EXERCISE DETAILS: Print the listing in its entirety and exactly, leaving out images.

EXCERPTED RECORDS:
────────

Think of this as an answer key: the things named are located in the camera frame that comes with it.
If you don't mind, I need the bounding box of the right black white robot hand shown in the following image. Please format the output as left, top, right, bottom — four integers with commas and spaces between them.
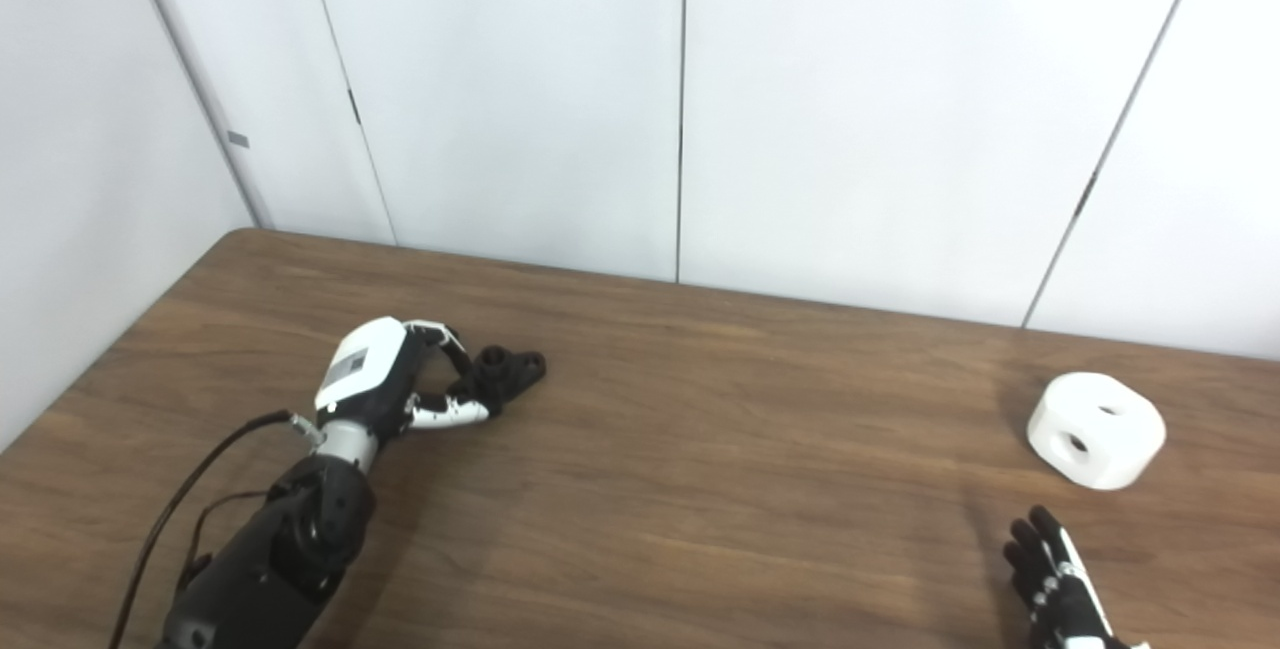
1003, 505, 1151, 649

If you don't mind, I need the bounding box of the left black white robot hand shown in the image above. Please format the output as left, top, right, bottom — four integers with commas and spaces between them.
314, 316, 491, 440

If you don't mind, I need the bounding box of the black plastic holder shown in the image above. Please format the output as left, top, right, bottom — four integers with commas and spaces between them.
447, 346, 548, 420

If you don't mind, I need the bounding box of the round white plastic piece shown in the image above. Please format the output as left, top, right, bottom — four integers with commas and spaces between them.
1027, 372, 1168, 491

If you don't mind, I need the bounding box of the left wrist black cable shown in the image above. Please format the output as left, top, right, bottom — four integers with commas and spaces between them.
108, 410, 326, 649

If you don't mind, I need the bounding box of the thin left arm wire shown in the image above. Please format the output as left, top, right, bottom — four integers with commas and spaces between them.
190, 489, 276, 580

────────

EXPECTED OUTPUT:
Think of this as an answer key: the things named are located in the camera frame that comes with it.
If you don't mind, I need the bounding box of the right black white robot hand shown in the following image. Please format the output as left, top, right, bottom — four integers with commas and spaces between them.
1003, 505, 1151, 649

If you don't mind, I need the bounding box of the left black white robot hand shown in the image above. Please format the output as left, top, right, bottom — four integers with commas and spaces between them.
314, 316, 491, 440

If you don't mind, I need the bounding box of the black plastic holder shown in the image above. Please format the output as left, top, right, bottom — four integers with commas and spaces between them.
447, 346, 548, 420

If you don't mind, I need the bounding box of the round white plastic piece shown in the image above. Please format the output as left, top, right, bottom — four integers with commas and spaces between them.
1027, 372, 1168, 491

If you don't mind, I need the bounding box of the left wrist black cable shown in the image above. Please format the output as left, top, right, bottom — four integers with commas and spaces between them.
108, 410, 326, 649

If you don't mind, I need the bounding box of the thin left arm wire shown in the image above. Please format the output as left, top, right, bottom — four integers with commas and spaces between them.
190, 489, 276, 580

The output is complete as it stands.